By Andrew Brandt, Former Packers VP – National Football Post and Special to NFL Gridiron Gab
I went to Gene Upshaw’s memorial service yesterday in Washington, D.C. I was to teach my opening Sports Law class of the semester at Georgetown Law School, but those students could wait; we were eulogizing one of Sports Law’s central figures. The football world was paying its respects to one of the true seminal figures in the history of the NFL.
There were some wonderful moments, at times humorous, at times tearful, and always reverential. We wore buttons with GU 63 on them, the first tribute of many including a tribute set to occur at all opening day games this weekend.
The attendees reflected on the power and influence of Upshaw, who has passed in the midst of a potential bargaining of the most important labor agreement in NFL history. A bus arrived transporting members of the NFLPA, unloading dozens of workers on a day where the offices were rightfully closed. And there were dozens of NFL players, past and present, filling the Kennedy Center halls in tribute to Gene. The outpouring of attendance from the player side was to be expected. What stood out was the large number of NFL league and team officials to pay their respects to Gene.

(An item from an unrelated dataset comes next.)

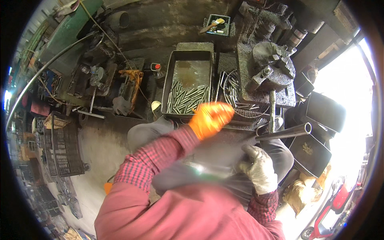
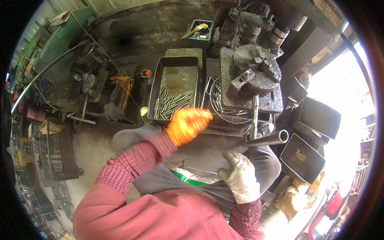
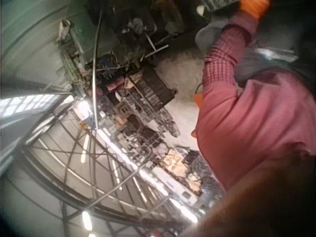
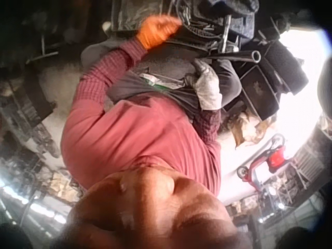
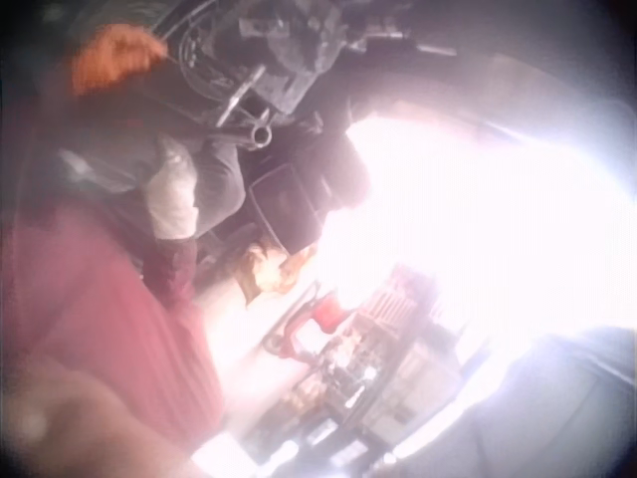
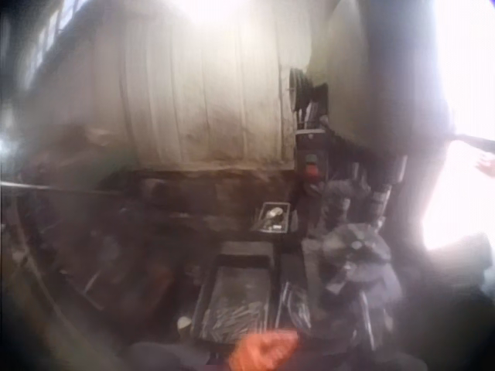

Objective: The person operates a drill press to drill holes into small metal rods. They pick up rods from a tray, place them in the chuck, lower the drill, and then remove the finished pieces, repeating the cycle.

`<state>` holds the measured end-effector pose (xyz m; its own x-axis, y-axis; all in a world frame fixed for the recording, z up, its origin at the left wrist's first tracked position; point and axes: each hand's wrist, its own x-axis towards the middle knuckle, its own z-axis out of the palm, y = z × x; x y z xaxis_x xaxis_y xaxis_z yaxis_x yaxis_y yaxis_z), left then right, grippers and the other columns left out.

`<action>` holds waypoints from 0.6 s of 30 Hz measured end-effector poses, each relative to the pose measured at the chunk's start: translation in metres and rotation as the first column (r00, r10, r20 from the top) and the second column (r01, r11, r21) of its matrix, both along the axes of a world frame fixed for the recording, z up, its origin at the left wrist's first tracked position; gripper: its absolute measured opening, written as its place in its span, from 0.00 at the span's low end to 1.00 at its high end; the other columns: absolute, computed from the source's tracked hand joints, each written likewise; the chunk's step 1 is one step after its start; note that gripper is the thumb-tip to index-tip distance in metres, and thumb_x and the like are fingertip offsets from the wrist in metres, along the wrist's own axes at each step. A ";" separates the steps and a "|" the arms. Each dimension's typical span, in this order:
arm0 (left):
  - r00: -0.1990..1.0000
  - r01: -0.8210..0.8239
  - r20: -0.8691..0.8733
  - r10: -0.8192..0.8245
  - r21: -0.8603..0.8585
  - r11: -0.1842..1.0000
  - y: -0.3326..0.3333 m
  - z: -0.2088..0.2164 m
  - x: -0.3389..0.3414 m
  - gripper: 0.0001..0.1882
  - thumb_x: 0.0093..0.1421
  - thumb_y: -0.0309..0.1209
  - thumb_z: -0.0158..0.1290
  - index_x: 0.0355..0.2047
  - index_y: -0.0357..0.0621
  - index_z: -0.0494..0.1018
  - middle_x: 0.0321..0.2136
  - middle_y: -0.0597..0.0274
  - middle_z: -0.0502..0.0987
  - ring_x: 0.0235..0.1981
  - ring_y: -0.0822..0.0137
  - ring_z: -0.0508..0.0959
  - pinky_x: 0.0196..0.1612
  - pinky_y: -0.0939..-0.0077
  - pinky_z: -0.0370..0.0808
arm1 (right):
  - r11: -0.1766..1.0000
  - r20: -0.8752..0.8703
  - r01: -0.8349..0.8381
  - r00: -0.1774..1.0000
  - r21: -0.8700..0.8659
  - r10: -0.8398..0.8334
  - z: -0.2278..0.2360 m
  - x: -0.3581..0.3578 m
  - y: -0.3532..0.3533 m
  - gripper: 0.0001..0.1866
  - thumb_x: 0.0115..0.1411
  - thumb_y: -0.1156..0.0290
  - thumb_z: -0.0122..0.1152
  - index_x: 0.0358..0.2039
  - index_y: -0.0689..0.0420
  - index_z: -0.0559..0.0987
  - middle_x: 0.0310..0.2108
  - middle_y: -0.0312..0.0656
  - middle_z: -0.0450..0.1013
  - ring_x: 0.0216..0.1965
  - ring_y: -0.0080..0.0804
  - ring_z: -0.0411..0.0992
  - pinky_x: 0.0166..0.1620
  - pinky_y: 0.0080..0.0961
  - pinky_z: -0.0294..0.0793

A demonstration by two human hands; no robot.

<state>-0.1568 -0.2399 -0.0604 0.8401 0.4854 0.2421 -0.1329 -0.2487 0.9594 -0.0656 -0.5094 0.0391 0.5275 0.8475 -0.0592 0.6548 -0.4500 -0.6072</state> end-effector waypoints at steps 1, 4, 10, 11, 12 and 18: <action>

Attending, of course, were former Commissioner Tagliabue and Commissioner Goodell and all of their lieutenants. Also attending were several NFL owners, as I noticed Bill Bidwell, Arthur Blank, Jerry Richardson, John York, and Dan Snyder, all attending with team officials and/or family members. The respect from the other side of the bargaining table was evident and justified throughout Gene’s career. Indeed, the NFL owners have been complaining about the present collective bargaining agreement, giving the players the best deal they have had by a good margin, since the ink was barely dry on what Gene negotiated in March of 2006.